Texas A&M athletic director Ross Bjork told ESPN that Texas A&M was down to 38 scholarship position players, of which 20 were offensive and defensive linemen.
"So if you take running backs, receivers, quarterbacks and defensive backs, we had 13 of those guys and only 13 scholarship players on defense," Bjork told ESPN. "We had over 40 guys out between COVID, season-ending injuries, transfers and opt-outs.
"We just didn't have enough. You can't put the other players that are healthy at risk."
Wake Forest has not reported any issues. Currie said that 72 players received the booster shot late last week when they returned to the campus, ahead of a university mandate that all students must have received their boosters before enrolling in January.
Wake played in first Gator Bowl
The Gator has been played without interruption since 1946, when Wake Forest beat South Carolina 26-14. The Deacons had not played in the game since then.
The only bowl games older than the Gator are the Rose (1916), Orange (1935), Sugar (1935), Sun (1935) and Cotton (1937).
When bowls on the Gator's tier last season such as the Music City and Holiday were canceled, the Gator was able to be played, with Kentucky vs. N.C. State on Jan. 2. In some cases the bowls made the decision to cancel and in others, one of the teams opted out.
The only other time Wake Forest played in Jacksonville was the 2006 ACC championship game, when the Deacons defeated Georgia Tech 9-6.
CFP announces revised policy
In the meantime, the College Football Playoff announced its COVID-19 contingencies on Wednesday for the four-team playoff, the national championship game and two other New Year’s Day Six games.
If one team is unable to play in one of the semifinal games (at the Cotton and Orange Bowls), the game will be forfeited and the other team will advance to the national championship game. Alabama is playing Cincinnati in the Cotton Bowl and Georgia faces Michigan in the Orange Bowl, both on Dec. 31.
However, Alabama received a jolt on Wednesday when it announced offensive line coach and former Jaguars coach Doug Marrone and offensive coordinator Bill O'Brien tested positive for the virus. In a statement, the school said it expects both to be able to coach in the game next week.
Michigan also announced that its entire team will receive COVID-19 booster shots this week
If both teams in one of those games can’t play, it would be declared no contest and the winner of the other semifinal will be the national champion.

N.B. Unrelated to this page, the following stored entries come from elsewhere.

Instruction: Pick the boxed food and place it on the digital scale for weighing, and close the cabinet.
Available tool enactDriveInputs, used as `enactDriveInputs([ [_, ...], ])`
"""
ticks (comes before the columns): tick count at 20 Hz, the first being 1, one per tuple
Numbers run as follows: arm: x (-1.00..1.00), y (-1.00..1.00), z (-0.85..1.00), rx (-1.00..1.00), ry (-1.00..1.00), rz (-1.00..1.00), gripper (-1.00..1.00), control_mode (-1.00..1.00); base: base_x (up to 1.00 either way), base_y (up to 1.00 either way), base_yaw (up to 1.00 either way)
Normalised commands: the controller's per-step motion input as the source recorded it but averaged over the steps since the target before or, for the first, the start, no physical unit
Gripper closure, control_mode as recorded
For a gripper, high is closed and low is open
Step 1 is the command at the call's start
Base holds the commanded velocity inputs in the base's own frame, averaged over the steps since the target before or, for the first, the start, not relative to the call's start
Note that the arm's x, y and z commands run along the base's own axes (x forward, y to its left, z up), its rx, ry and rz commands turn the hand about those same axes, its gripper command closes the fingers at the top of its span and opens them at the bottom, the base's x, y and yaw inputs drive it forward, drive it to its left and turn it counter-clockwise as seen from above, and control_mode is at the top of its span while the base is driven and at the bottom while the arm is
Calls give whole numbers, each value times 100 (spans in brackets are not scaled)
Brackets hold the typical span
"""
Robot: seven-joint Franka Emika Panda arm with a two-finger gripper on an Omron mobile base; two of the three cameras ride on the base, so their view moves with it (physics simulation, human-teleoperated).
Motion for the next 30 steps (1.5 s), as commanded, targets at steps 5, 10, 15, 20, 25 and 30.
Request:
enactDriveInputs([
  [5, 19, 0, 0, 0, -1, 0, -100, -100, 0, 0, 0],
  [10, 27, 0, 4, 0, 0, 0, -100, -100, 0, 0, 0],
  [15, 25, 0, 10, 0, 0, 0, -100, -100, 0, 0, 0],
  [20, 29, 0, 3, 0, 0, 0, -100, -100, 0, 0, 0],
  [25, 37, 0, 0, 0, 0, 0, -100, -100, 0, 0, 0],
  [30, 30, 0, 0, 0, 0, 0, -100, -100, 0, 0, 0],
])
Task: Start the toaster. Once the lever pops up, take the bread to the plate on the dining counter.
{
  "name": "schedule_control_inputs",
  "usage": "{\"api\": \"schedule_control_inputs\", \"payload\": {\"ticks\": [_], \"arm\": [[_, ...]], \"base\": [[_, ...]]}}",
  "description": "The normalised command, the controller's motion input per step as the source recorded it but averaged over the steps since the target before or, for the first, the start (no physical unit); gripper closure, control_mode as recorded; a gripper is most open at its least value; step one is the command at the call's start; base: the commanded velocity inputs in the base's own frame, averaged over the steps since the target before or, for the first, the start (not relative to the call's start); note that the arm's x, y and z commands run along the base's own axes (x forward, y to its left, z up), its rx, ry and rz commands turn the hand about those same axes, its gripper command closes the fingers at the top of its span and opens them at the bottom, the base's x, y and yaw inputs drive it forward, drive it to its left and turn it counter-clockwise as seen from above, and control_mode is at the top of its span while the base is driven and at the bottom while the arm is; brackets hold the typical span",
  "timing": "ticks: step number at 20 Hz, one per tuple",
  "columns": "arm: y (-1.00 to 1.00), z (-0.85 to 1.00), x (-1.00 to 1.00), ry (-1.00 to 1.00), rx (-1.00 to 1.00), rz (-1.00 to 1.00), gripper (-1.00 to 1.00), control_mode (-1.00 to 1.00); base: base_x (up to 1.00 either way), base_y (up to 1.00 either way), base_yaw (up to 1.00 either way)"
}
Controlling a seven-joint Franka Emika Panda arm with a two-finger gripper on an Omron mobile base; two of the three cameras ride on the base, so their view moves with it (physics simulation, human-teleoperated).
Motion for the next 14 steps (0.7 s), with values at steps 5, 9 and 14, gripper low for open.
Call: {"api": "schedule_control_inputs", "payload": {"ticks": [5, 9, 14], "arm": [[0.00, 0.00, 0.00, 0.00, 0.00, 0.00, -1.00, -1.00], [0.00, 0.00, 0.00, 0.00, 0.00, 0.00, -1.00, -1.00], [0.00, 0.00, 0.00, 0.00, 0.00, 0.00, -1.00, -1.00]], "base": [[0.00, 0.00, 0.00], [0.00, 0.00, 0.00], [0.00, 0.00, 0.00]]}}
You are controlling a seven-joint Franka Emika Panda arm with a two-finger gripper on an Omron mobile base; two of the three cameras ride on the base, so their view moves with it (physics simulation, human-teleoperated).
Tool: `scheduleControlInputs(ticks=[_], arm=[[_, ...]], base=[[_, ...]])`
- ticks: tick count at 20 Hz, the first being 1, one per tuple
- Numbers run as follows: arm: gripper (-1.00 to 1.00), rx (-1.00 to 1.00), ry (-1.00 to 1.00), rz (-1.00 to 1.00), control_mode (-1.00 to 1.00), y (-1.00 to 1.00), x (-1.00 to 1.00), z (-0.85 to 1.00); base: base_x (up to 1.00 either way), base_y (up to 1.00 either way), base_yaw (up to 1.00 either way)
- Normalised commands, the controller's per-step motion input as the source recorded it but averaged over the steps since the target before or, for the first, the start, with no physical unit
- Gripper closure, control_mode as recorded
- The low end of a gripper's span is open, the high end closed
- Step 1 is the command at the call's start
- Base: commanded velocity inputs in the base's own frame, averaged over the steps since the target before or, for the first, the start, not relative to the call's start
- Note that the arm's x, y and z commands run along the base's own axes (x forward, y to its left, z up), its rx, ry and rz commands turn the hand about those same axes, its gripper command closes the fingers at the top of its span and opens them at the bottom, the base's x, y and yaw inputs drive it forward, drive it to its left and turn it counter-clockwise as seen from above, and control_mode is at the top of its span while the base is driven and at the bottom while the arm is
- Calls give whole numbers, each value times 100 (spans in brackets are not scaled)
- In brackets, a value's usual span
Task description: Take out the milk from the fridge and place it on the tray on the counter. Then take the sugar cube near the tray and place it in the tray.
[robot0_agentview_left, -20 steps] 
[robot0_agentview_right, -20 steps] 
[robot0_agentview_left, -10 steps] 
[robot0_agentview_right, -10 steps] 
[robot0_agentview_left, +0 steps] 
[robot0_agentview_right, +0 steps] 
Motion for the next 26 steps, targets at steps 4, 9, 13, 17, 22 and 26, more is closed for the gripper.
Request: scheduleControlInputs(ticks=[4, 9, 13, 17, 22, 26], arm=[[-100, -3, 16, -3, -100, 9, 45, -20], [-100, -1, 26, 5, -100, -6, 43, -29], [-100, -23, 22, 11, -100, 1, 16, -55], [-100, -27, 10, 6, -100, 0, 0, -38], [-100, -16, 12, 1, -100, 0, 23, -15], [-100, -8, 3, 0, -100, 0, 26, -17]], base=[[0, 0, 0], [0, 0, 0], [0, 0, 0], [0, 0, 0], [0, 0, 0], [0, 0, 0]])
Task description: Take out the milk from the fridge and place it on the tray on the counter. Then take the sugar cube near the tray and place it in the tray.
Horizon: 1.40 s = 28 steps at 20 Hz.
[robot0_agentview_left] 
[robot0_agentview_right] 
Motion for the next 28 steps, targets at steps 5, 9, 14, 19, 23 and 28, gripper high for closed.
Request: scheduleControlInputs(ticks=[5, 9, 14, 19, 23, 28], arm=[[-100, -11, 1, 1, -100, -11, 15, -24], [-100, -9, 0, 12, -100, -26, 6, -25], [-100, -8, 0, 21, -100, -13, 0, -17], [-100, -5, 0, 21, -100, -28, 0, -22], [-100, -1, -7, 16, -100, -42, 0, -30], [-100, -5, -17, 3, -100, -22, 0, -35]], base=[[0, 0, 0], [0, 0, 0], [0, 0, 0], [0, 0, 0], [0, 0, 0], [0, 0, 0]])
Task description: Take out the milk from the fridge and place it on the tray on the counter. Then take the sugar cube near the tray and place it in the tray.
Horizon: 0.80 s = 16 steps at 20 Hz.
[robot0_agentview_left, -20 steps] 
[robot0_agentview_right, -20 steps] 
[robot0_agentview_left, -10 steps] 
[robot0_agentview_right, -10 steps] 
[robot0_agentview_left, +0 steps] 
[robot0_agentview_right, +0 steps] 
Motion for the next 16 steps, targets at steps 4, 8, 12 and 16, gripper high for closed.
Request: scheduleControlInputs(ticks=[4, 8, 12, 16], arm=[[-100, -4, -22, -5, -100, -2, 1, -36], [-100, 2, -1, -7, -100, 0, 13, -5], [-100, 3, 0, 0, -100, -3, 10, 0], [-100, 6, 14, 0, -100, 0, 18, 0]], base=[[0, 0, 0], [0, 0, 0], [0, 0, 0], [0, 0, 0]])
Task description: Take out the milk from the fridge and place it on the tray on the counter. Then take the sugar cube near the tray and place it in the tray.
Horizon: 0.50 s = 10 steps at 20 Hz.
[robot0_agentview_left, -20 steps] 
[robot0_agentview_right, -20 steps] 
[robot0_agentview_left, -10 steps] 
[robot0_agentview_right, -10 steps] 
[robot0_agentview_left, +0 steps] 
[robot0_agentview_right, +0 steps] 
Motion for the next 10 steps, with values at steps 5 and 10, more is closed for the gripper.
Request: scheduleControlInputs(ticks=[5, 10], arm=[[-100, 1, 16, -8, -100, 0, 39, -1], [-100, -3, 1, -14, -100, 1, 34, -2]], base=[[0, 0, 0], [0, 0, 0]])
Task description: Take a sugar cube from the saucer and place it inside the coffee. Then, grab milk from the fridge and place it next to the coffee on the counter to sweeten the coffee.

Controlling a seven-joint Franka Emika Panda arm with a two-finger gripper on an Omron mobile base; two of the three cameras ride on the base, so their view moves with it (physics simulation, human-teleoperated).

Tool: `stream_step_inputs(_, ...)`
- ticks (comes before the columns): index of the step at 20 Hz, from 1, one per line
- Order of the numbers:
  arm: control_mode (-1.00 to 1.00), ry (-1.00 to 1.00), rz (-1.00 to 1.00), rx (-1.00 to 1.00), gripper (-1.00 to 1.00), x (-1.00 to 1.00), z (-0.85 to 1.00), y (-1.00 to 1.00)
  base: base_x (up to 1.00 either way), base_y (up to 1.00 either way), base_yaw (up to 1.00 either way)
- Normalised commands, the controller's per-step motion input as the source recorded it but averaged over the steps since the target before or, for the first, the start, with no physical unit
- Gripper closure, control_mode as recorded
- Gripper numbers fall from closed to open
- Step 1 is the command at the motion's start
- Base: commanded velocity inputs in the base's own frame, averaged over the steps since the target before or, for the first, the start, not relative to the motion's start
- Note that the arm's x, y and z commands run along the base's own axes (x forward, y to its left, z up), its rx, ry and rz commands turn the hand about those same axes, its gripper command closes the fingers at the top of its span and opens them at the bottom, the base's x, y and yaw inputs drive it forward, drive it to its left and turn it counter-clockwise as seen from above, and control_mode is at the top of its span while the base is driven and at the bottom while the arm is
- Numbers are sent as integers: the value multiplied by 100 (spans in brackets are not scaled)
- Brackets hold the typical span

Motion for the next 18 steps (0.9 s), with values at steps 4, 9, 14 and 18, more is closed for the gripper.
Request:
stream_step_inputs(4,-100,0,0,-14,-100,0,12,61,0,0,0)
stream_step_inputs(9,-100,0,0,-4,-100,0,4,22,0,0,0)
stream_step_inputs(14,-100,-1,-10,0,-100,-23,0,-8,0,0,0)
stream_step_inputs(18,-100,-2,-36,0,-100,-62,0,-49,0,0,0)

If three of the four teams can’t play, the semifinal game with two teams unable to play will be declared no contest and the remaining team in the other game will be declared the CFP national champion.
If teams cannot participate in the Fiesta (Notre Dame vs. Oklahoma State) or the Peach (Michigan State vs. Pittsburgh), attempts will be made for alternate dates within a week of the original day. If no date can be found, the game will be no contest.
The Rose Bowl (Ohio State vs. Utah) and the Sugar Bowl (Ole Miss vs. Baylor) don’t fall under the CFP guidelines this season.
The national championship game will be played no later than Jan. 14, if the semifinals are conducted, and one or both of the teams are unable to play on the scheduled date of Jan. 10.